▸ TASK REQUIREMENTS:
Please repeat the lines below exactly. Begin with the line containing "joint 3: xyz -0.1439" and go on through the line containing "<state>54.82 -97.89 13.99".

▸ DATA EXTRACT:
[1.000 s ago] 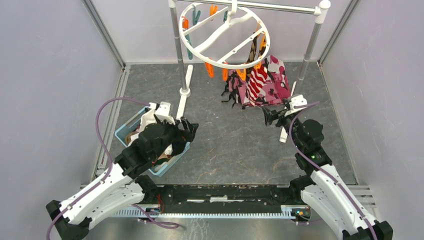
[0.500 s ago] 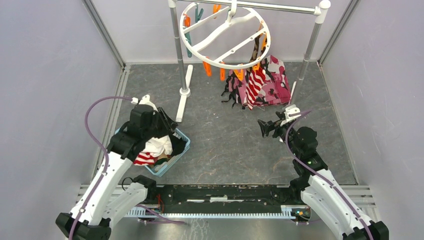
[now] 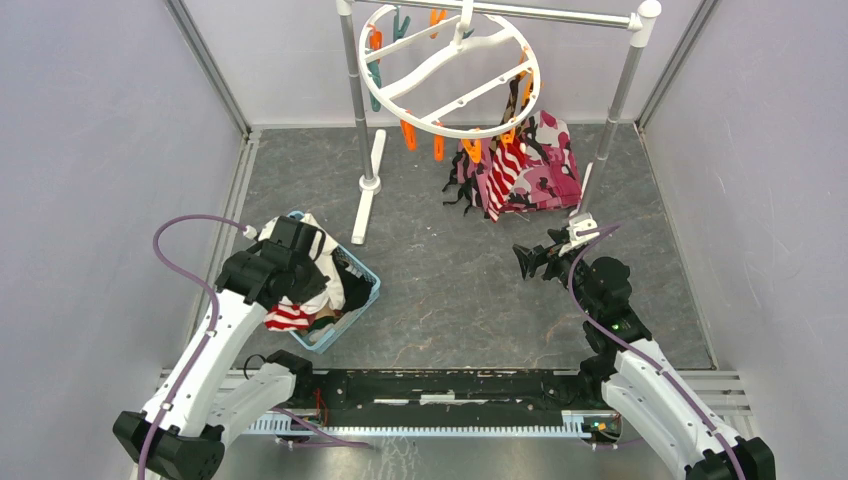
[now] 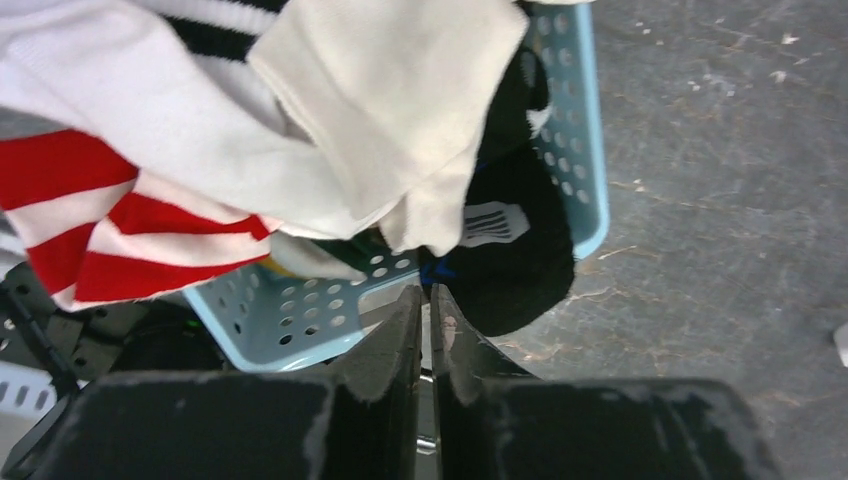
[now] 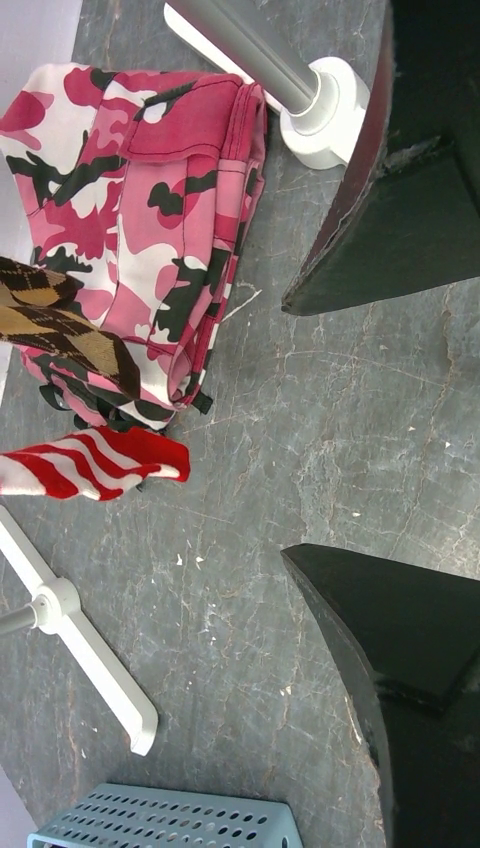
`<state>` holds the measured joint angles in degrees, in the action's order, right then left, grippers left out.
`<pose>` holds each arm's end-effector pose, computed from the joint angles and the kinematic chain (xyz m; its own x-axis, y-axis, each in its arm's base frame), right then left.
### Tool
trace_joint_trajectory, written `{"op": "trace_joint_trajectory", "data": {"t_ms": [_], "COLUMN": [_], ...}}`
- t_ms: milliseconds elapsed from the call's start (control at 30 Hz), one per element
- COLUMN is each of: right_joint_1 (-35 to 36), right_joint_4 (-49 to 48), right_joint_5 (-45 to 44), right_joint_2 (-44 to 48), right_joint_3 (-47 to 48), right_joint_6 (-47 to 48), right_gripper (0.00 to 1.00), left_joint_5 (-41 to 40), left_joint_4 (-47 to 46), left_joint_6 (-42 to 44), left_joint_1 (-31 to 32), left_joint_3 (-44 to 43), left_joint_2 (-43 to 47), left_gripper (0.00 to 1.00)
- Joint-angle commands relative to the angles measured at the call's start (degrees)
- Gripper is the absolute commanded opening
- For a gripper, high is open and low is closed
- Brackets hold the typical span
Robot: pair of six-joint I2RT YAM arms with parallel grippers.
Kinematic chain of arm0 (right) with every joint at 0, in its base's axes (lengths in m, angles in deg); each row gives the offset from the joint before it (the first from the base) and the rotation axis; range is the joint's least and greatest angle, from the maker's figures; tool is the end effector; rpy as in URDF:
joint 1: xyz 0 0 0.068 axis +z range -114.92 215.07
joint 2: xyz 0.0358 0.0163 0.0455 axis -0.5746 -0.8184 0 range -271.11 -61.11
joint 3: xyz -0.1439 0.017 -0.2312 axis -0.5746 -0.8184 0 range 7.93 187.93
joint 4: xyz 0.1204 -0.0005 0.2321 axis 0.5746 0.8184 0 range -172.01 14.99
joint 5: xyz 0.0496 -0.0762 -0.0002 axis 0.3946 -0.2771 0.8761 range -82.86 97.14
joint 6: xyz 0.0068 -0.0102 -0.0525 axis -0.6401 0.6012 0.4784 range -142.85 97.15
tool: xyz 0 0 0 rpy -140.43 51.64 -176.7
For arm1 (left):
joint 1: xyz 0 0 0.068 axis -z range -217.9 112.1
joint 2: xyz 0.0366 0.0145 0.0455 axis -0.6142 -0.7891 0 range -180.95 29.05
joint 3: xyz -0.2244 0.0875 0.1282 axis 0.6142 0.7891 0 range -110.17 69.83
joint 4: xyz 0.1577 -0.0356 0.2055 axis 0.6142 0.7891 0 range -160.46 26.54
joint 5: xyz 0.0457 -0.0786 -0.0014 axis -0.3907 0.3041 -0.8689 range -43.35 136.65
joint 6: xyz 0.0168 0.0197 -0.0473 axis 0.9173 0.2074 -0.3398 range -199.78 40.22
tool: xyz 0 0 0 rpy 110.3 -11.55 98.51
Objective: Clip the socks to the hanger
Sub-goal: Pick up the sock from the bin.
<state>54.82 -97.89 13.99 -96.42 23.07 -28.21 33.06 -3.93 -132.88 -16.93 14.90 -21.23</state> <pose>0.1531 0.0595 0.2298 -0.1118 0.0585 -0.9920 -0.4390 0.8927 0.1021 0.1354 -0.0430 0.3006 -0.6900 -0.5680 -0.4487 -0.5117 0.8212 -0.2527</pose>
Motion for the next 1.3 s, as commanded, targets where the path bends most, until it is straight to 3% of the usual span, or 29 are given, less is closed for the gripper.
{"op": "trace_joint_trajectory", "data": {"t_ms": [0, 500, 700, 933, 1033, 1200, 1267], "right_joint_1": [-0.03, 0.26, 0.60, 0.77, 0.84, 0.95, 1.09], "right_joint_4": [-2.98, -2.84, -2.99, -2.19, -2.08, -1.75, -1.56], "right_joint_5": [0.13, -1.40, -1.73, -2.36, -2.53, -2.79, -2.98], "right_joint_2": [0.56, 0.86, 0.79, 1.31, 1.38, 1.51, 1.60], "right_joint_3": [-0.19, -0.46, -0.56, -0.29, -0.28, -0.12, -0.11], "right_joint_6": [-0.99, -0.51, -0.52, -0.29, -0.29, -0.09, -0.01], "right_gripper": [0.91, 0.91, 0.91, 0.91, 0.91, 0.91, 0.91], "left_joint_5": [-3.26, -13.88, -19.21, -18.11, -17.37, -17.88, -17.92], "left_joint_4": [3.92, 6.80, 9.56, 6.58, 5.57, 2.58, 1.57], "left_joint_6": [-4.05, -9.81, -9.88, -11.04, -12.52, -13.21, -13.33], "left_joint_1": [-0.24, -0.28, -0.25, -0.32, -0.38, -0.48, -0.70], "left_joint_3": [0.57, 6.06, 4.30, 6.02, 7.63, 9.35, 10.08], "left_joint_2": [-1.90, -8.43, -9.69, -11.65, -12.53, -14.58, -15.12], "left_gripper": [0.11, 0.11, 0.31, 0.36, 0.45, 0.45, 0.37]}}
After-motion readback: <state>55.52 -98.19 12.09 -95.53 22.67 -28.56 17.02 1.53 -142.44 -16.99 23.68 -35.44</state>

▸ ANSWER TO THE PROBLEM:
joint 3: xyz -0.1439 0.017 -0.2312 axis -0.5746 -0.8184 0 range 7.93 187.93
joint 4: xyz 0.1204 -0.0005 0.2321 axis 0.5746 0.8184 0 range -172.01 14.99
joint 5: xyz 0.0496 -0.0762 -0.0002 axis 0.3946 -0.2771 0.8761 range -82.86 97.14
joint 6: xyz 0.0068 -0.0102 -0.0525 axis -0.6401 0.6012 0.4784 range -142.85 97.15
tool: xyz 0 0 0 rpy -140.43 51.64 -176.7
For arm1 (left):
joint 1: xyz 0 0 0.068 axis -z range -217.9 112.1
joint 2: xyz 0.0366 0.0145 0.0455 axis -0.6142 -0.7891 0 range -180.95 29.05
joint 3: xyz -0.2244 0.0875 0.1282 axis 0.6142 0.7891 0 range -110.17 69.83
joint 4: xyz 0.1577 -0.0356 0.2055 axis 0.6142 0.7891 0 range -160.46 26.54
joint 5: xyz 0.0457 -0.0786 -0.0014 axis -0.3907 0.3041 -0.8689 range -43.35 136.65
joint 6: xyz 0.0168 0.0197 -0.0473 axis 0.9173 0.2074 -0.3398 range -199.78 40.22
tool: xyz 0 0 0 rpy 110.3 -11.55 98.51
Objective: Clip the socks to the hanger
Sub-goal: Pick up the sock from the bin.
<state>54.82 -97.89 13.99 -96.42 23.07 -28.21 33.06 -3.93 -132.88 -16.93 14.90 -21.23</state> <pose>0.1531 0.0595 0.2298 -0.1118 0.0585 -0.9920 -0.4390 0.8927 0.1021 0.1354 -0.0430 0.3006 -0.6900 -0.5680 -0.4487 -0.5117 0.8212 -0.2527</pose>

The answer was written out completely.